SC - Trenchers Oh my!

margali margali at 99main.com
Thu Nov 9 18:00:57 PST 2000


> > Well I trial cooked the Wroclaw trencher recipe from the Florigium and
> > I must tell you it is awful!  I am sure that it faithfully replicates
> > the intent of the trencher and if people were expected to actually eat
> > these things I really do feel their pain!  I made mine with spelt and
> > rye flour.  The result was heavy and had a bitter after taste.

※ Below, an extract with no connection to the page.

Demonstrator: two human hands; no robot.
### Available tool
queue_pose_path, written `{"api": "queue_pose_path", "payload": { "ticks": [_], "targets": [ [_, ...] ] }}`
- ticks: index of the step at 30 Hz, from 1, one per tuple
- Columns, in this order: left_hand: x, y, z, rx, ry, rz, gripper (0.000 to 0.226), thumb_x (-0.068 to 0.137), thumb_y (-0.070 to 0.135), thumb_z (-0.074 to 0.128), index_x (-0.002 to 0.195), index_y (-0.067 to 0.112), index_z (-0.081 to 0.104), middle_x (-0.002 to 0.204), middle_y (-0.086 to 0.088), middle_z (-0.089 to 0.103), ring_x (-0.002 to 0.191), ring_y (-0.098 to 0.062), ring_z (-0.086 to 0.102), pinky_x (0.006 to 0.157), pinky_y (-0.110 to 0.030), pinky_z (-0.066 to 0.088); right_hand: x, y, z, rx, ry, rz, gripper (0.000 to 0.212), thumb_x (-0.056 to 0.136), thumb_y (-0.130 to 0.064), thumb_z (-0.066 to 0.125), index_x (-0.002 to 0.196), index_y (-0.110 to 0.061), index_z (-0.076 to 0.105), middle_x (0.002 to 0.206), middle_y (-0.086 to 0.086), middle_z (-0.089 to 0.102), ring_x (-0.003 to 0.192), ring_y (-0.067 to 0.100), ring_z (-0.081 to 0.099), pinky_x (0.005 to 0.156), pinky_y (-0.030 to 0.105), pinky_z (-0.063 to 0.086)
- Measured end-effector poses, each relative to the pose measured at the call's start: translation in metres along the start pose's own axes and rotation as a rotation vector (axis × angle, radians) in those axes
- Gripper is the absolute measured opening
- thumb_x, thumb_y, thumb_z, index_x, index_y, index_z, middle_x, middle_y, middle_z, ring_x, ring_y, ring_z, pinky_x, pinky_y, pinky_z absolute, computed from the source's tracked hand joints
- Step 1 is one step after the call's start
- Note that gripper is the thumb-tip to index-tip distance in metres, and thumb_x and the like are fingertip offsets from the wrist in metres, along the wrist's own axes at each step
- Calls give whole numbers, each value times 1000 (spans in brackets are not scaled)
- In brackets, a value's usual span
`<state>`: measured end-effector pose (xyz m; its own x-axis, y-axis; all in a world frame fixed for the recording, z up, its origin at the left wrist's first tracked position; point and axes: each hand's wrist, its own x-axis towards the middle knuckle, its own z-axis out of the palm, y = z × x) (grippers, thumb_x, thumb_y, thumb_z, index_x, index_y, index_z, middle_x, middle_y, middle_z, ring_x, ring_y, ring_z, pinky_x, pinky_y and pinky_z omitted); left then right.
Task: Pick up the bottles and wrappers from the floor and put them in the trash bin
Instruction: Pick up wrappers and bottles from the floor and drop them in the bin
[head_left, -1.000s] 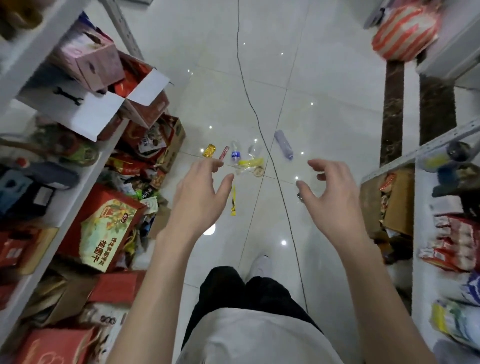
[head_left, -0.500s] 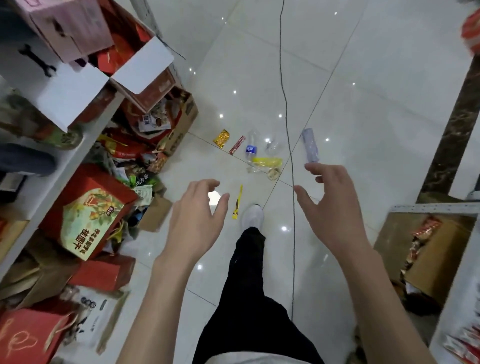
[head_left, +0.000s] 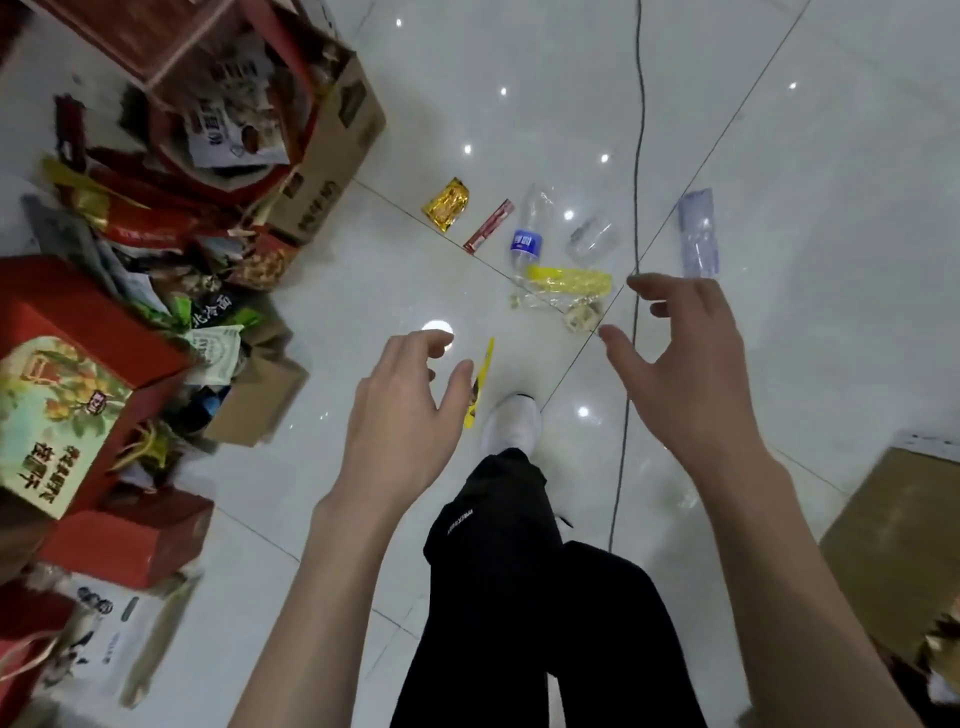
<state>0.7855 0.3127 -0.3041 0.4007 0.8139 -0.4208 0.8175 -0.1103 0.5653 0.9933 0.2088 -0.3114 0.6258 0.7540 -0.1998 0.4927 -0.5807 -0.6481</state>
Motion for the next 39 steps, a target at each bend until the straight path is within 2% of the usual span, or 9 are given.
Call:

I made a modified version for an A&S competition, that was edible but
quite definitely better as trenchers than food, especially after a day
exposed to air:

Rye/spelt 'trencher bread' made with 'thick beer' leavening 
(using a recipe from Food and Drink in Medieval Poland, by Dembinska and
Weaver)

According to Food and Drink in Medieval Poland, by Maria Dembinska, edited
and with recipes by William Woys Weaver, Polish bread was leavened with a
yeasty substance that Weaver calls 'thick beer' (p120, p183), which also
was used to make beer. The recipe included in the book by Weaver calls for
a sourdough mixture:

2 c. hops tea
2 c. German wheat beer (Hacker-Pschorr in this case)
1 c. spelt flour
1 c. barley flour
combined and left to sit, uncovered (for five days in this case) until it
begins to bubble.

Dembinska also says that wheat, spelt, and rye flours were used in varying
amounts; rye, rye/wheat, and whole wheat and 'white' wheat types
(p114-15). This would be an approximation the bread described as the
'common rye bread' (p.114) by Dembinska.

Weaver's re-created recipe calls for a flour mixture of 7 c. spelt
flour/whole wheat mixed with 8 c. of stone-ground rye. I halved the
quantities, and mixed 3.5 c. spelt and 4 c. rye. However, I ended up using
an additional 3 c. rye in order to get a dough that was kneadable (sticky,
but still kneadable, instead of sticking to everything but itself)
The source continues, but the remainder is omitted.